> [TASK BRIEF]: From the listing below, retype exactly the line holding "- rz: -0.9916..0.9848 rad", the line holding "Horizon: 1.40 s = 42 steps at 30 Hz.", and the lines between them; skip everything else.

> [SOURCE DATA]:
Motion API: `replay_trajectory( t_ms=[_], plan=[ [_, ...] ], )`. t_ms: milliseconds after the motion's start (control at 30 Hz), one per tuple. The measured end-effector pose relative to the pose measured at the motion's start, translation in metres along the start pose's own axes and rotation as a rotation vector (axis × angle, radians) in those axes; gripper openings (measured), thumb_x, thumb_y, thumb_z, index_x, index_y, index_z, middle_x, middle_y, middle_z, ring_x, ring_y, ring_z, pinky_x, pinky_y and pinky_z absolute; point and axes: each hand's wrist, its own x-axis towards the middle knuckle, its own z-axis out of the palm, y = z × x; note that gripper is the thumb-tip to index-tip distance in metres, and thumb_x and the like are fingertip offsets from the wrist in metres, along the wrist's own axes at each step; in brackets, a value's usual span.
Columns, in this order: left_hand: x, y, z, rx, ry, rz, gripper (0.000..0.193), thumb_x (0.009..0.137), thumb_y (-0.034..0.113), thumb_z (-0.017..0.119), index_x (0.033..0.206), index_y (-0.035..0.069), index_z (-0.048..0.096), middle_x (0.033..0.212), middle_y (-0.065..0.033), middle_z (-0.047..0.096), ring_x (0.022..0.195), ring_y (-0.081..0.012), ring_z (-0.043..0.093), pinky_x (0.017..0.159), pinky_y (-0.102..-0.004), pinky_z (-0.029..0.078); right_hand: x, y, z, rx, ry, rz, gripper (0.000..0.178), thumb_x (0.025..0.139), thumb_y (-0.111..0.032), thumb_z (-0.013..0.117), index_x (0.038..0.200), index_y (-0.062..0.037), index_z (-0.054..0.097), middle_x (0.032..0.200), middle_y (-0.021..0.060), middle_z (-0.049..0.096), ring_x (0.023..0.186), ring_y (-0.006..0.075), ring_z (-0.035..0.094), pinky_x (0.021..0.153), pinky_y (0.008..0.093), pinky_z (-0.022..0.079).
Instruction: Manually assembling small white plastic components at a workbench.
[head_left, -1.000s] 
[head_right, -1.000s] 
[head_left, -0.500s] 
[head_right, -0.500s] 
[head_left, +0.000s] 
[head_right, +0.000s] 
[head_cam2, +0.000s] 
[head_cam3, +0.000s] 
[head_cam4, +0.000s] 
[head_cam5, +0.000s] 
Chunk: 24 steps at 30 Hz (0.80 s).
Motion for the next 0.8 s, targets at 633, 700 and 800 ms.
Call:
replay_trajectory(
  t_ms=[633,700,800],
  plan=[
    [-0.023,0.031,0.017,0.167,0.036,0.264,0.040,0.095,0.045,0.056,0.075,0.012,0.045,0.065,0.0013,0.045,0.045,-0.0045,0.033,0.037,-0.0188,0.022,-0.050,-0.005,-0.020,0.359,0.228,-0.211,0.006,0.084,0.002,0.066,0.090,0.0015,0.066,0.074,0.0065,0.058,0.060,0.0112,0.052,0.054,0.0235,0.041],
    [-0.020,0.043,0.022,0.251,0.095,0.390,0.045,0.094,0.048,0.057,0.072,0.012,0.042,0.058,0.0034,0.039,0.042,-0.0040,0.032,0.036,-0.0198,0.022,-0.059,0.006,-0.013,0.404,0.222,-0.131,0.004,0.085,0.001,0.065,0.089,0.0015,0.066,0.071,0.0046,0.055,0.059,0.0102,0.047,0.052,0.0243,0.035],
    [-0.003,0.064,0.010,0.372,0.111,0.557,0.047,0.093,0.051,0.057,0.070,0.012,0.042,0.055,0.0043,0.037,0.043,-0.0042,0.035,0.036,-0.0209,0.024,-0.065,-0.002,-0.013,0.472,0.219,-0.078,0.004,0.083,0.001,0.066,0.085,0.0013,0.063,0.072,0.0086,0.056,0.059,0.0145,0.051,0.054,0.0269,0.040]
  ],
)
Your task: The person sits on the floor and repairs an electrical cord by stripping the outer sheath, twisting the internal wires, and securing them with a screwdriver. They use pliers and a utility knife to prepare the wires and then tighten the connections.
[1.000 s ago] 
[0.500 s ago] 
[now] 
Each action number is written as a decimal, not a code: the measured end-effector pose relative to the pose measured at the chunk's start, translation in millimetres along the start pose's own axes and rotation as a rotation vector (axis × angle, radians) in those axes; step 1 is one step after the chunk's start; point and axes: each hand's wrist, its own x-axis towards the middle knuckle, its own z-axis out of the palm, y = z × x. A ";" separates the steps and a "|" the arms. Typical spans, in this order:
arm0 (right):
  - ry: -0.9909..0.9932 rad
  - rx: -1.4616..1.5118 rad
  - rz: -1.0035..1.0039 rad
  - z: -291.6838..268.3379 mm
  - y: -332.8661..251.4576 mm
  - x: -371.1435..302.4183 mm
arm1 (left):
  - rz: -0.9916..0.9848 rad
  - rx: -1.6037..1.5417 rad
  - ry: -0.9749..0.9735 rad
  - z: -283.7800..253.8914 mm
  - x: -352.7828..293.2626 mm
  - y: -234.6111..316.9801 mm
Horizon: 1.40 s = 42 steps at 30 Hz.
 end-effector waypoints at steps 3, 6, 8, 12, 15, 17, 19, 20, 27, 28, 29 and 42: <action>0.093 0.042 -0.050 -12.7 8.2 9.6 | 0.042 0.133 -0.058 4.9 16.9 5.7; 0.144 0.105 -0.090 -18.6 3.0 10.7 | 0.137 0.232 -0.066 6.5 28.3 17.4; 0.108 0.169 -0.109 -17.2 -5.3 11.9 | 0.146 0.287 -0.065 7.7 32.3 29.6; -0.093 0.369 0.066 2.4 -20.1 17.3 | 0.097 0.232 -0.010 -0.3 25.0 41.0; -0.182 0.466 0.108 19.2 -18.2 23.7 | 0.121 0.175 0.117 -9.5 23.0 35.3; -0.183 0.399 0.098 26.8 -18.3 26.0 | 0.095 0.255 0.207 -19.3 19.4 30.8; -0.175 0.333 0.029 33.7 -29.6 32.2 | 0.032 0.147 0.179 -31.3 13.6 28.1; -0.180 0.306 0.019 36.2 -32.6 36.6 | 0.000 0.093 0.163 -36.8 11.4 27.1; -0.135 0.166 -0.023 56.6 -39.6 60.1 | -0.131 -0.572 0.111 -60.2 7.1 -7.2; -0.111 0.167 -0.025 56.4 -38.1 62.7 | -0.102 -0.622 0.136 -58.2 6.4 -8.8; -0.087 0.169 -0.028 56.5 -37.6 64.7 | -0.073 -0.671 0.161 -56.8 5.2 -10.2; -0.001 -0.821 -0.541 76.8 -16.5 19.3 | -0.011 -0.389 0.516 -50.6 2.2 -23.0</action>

> [TASK RESPONSE]:
  - rz: -0.9916..0.9848 rad
  - rx: -1.6037..1.5417 rad
  - ry: -0.9749..0.9735 rad
  - z: -283.7800..253.8914 mm
  - x: -352.7828..293.2626 mm
  - y: -234.6111..316.9801 mm
Horizon: 1.40 s = 42 steps at 30 Hz.

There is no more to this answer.